Give back a single figure: the number of lines in the entries below that contain "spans".

#### The input

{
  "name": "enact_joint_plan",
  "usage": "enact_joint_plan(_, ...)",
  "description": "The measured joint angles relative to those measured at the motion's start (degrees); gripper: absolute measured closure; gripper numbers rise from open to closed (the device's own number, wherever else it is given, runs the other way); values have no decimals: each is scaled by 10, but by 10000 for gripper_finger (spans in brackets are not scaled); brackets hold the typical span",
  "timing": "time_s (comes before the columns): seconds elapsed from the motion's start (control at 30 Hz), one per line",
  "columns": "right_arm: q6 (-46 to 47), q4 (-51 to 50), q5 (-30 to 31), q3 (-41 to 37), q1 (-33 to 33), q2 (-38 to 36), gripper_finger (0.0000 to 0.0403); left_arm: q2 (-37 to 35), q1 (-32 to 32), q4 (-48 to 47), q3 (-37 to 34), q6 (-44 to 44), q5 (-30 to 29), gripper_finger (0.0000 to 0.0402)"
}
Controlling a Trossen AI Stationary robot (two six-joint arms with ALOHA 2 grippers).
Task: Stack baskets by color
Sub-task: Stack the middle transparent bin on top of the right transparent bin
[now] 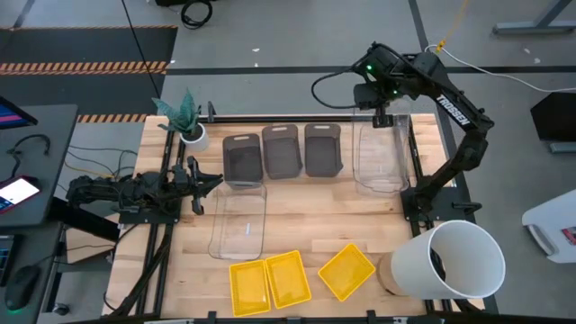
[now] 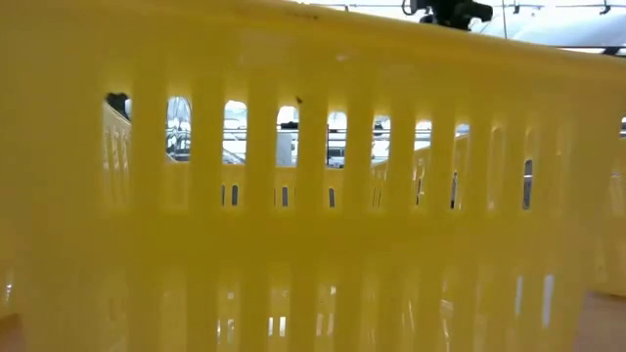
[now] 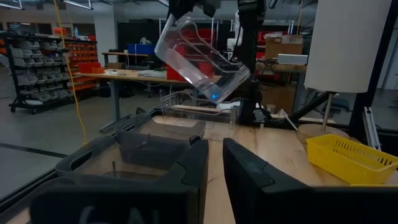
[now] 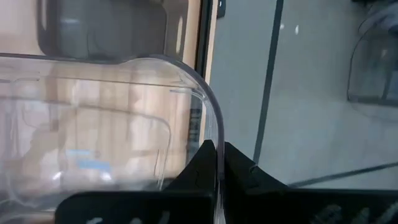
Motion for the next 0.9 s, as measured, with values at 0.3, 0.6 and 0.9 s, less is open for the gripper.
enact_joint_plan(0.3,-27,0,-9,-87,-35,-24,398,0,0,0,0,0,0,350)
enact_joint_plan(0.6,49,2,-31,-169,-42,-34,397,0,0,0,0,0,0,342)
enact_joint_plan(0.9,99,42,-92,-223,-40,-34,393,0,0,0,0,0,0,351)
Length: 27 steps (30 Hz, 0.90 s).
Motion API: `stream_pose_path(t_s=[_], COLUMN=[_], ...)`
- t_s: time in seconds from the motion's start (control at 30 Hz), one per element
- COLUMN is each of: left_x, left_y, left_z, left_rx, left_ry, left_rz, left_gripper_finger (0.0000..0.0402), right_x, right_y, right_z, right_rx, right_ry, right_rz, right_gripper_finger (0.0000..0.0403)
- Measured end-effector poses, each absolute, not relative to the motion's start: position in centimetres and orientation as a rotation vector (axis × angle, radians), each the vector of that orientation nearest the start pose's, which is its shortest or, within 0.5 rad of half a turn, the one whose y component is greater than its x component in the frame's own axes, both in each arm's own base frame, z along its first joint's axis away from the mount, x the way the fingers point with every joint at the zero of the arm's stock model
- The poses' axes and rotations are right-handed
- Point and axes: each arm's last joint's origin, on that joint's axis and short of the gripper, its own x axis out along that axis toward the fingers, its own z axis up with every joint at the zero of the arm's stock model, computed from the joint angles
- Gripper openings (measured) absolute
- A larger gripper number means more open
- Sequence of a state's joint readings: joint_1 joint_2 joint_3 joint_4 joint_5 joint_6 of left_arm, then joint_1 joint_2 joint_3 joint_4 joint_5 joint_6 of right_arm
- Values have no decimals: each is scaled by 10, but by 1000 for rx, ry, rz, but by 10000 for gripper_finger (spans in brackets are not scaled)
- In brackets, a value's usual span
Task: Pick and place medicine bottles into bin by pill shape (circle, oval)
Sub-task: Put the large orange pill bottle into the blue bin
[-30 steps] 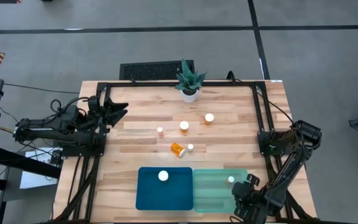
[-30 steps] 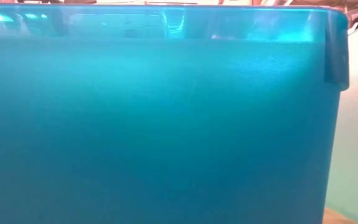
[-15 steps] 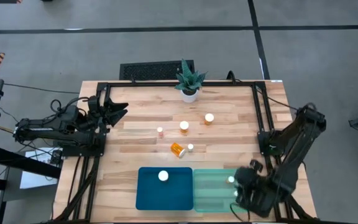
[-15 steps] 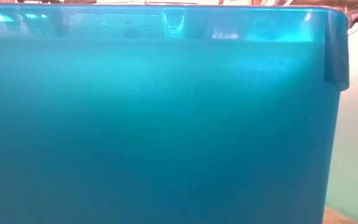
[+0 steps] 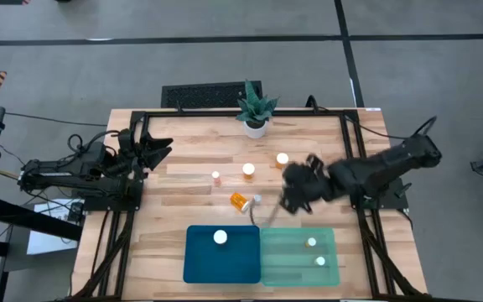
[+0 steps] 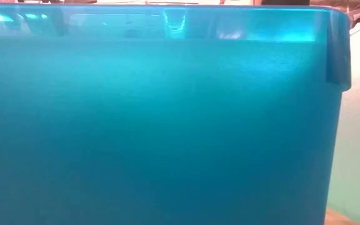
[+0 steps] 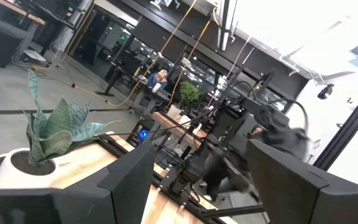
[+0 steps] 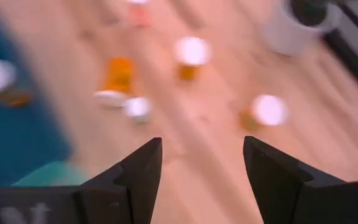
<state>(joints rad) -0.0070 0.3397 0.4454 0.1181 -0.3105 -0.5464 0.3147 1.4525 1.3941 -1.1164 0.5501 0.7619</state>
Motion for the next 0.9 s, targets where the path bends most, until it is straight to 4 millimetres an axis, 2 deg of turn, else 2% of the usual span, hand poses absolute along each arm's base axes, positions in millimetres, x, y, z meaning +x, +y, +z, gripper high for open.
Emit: stream_pose_path(t_s=[0.13, 0.23, 0.43, 0.53, 0.63, 0.77, 0.9], left_x=[101, 101, 102, 102, 102, 102, 102], left_y=[9, 9, 9, 9, 9, 9, 9], left_z=[298, 296, 296, 296, 296, 295, 295], left_rx=[-575, -574, -565, -565, -564, -567, -571], left_ry=[-299, -290, -282, -282, -282, -283, -281], left_rz=[250, 273, 277, 278, 282, 284, 286], left_gripper_finger=[247, 247, 247, 247, 247, 247, 247], right_x=[270, 271, 268, 263, 264, 271, 283], right_y=[19, -15, -67, -82, -89, -90, -88], right_z=[324, 315, 285, 270, 261, 247, 227], right_rx=[238, 263, 428, 450, 476, 463, 445], right_ry=[978, 1013, 1070, 1086, 1052, 1081, 1165], right_rz=[-693, -747, -708, -722, -724, -711, -666], right_gripper_finger=[235, 236, 270, 301, 330, 356, 363])
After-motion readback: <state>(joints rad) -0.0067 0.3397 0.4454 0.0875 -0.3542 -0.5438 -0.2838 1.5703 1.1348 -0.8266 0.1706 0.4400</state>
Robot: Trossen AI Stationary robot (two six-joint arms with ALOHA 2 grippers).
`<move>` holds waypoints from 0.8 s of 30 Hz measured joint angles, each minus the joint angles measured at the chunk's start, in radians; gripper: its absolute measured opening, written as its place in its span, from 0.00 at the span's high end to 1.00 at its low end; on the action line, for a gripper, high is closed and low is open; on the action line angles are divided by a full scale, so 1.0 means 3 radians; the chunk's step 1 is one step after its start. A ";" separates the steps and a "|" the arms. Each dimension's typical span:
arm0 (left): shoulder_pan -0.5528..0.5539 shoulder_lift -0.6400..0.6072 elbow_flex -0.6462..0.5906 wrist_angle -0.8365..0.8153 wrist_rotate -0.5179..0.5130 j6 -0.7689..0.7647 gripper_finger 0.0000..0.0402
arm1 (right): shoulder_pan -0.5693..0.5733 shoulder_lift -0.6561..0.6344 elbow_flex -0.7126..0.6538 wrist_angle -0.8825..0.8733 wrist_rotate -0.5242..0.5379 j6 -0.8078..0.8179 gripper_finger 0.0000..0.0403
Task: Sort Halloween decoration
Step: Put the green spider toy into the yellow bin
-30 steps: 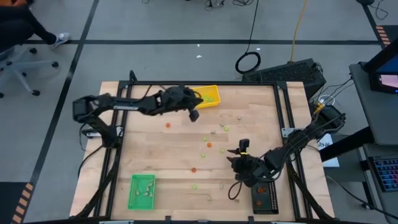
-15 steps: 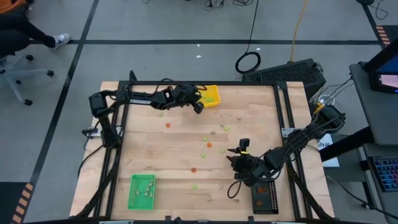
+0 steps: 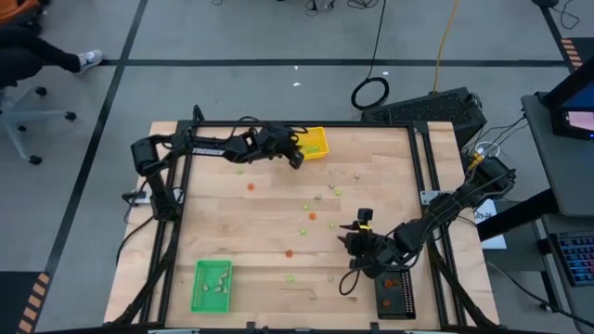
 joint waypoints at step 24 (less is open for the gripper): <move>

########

_Output:_
2